Il gruppo di fanno parte del Laboratorio di Genetica Molecolare delle aziende
ospedaliere Molinette e OIRM Sant’Anna di Torino (diretti
rispettivamente dal Prof. Chiò e
dalla dottoressa Gabriella Restagno)
, del Centro SLA di Cagliari (diretto dal dottor Giuseppe Borghero), dell’Università la Cattolica di Roma(diretto
dal professor Mario Sabatelli) e del Centro di Neurogenetica del
National Institutes of Health di Bethesda, USA (diretto dal dottor Bryan J. Traynor ) .

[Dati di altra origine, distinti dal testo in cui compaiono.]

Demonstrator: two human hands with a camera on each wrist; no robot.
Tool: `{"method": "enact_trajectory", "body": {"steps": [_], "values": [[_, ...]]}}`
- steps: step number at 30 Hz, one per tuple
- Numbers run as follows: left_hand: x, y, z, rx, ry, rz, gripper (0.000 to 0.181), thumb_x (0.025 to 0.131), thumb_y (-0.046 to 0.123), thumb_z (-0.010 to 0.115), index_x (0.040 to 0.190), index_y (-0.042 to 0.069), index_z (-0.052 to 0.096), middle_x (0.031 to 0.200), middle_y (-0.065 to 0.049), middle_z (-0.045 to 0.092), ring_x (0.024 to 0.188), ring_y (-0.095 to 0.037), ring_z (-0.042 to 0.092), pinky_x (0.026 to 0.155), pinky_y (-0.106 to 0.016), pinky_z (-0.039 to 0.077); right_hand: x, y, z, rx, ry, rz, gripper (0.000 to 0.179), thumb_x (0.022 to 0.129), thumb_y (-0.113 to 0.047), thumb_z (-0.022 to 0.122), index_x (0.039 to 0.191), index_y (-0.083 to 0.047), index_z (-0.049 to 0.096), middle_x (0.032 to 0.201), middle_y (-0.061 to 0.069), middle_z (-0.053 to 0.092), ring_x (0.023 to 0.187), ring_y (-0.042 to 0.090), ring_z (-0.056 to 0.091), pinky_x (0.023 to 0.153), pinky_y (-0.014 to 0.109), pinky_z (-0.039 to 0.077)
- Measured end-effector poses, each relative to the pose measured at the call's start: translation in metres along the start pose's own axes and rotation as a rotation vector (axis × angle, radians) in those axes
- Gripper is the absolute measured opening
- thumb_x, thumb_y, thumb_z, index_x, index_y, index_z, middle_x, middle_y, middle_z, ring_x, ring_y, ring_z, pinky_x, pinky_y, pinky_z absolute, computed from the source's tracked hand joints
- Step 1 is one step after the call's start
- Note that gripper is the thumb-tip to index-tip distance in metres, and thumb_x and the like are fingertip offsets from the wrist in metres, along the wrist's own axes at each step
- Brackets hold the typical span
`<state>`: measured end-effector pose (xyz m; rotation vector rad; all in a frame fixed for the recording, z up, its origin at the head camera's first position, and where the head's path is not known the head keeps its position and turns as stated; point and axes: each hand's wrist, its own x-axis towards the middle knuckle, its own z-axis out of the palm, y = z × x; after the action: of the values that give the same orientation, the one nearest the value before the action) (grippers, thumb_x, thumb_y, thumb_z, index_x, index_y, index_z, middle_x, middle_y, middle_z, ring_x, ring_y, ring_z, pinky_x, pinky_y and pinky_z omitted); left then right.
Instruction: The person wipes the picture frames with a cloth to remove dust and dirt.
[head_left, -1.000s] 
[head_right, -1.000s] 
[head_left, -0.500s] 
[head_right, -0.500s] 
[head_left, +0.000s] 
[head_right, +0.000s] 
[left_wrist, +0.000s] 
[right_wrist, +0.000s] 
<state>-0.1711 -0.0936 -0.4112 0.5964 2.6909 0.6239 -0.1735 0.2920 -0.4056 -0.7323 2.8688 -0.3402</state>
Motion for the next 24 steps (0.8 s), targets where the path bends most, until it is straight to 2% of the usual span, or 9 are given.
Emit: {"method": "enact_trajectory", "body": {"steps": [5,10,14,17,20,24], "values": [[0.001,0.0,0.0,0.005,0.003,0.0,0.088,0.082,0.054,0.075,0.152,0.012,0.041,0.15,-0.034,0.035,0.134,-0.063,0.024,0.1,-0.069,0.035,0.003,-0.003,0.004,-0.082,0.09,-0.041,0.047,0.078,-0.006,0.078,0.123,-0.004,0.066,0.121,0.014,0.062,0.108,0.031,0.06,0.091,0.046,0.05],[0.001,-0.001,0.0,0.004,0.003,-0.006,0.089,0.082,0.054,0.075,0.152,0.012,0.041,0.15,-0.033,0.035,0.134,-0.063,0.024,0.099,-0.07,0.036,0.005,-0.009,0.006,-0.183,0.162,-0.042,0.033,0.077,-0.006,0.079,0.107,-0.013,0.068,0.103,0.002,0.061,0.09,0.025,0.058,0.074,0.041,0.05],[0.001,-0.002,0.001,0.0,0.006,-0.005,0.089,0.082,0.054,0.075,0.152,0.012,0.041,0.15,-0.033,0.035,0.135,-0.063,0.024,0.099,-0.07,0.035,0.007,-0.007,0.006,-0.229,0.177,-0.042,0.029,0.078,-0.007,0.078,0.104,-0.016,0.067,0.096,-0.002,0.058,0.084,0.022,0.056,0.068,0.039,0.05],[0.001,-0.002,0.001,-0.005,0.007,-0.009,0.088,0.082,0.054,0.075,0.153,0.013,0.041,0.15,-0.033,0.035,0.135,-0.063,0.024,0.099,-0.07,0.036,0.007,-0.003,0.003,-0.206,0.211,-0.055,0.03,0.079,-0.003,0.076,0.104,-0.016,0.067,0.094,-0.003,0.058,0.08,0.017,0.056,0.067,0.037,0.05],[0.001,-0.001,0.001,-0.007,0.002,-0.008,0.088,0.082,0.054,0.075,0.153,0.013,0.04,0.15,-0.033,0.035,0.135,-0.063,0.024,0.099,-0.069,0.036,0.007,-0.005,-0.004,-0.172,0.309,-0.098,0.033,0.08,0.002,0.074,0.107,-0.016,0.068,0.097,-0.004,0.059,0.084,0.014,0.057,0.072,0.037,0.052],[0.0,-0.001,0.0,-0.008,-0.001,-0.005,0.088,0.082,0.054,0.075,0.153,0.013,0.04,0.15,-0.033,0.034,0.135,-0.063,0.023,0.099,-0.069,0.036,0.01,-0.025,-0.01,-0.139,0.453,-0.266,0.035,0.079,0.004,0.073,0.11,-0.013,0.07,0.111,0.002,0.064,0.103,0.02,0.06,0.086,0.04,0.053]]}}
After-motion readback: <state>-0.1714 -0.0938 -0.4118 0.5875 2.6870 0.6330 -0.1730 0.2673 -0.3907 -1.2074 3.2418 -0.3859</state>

Gli studiosi italiani ed americani hanno identificato un nuovo
gene ( gene c9orf72,
localizzato a livello del cromosoma 9 ) come il principale responsabile
della SLA familiare e sporadica.
La mutazione di questo gene, che si trova nel nucleo del neurone (la
cellula nervosa responsabile del controllo delle contrazioni volontarie del
muscolo scheletrico) sarebbe la
causa della malattia. Lo studio collaborativo ha analizzato 268 casi familiari
di Sla (americani, tedeschi e italiani) e 402 casi familiari e sporadici di Sla
finlandesi e ha permesso di scoprire che il 38% dei casi familiari e circa il
20% dei casi sporadici erano portatori di un’alterazione di questo gene.
Questa
nuova scoperta medica pone le basi per la cura di una malattia. La capacità di
convogliare le risorse, senza disperdere i contributi che enti e privati
forniscono per la ricerca sulla Sla, è anche il principale obiettivo di AriSLA,
un’agenzia creata ad hoc tre anni fa da Fondazione Cariplo, Fondazione
Telethon, Fondazione Vialli e Mauro per la ricerca e lo sport e Associazione
italiana sclerosi laterale amiotrofica, AISLA, l’ ente di riferimento per le
persone colpite da Sla (www.aisla.it ).
Il 27 settembre è stato reso noto uno studio su cui stanno lavorando i
ricercatori dell’Istituto neurologico Besta di Milano, che potrebbe portare una sorprendente novità nella guerra
alla Sla. L’idea di utilizzare l’ormone dell’eritropoietina, (conosciuta comunemente sotto il nome
di Epo, un farmaco dopante) che è
in grado di aumentare il numero dei globuli
rossi contenuti nel sangue nasce da studi pregressi che avevano
sottolineato come la sostanza fosse in grado di proteggere i neuroni dal processo di
degenerazione relativo alla patologia. Il
progetto finanziato da Arisla ha scoperto che l’epo può infatti
rallentare la progressione della malattia e migliorarne i sintomi. Gli
scienziati studieranno l’uso di quest’ormone dopante nei pazienti con SLA.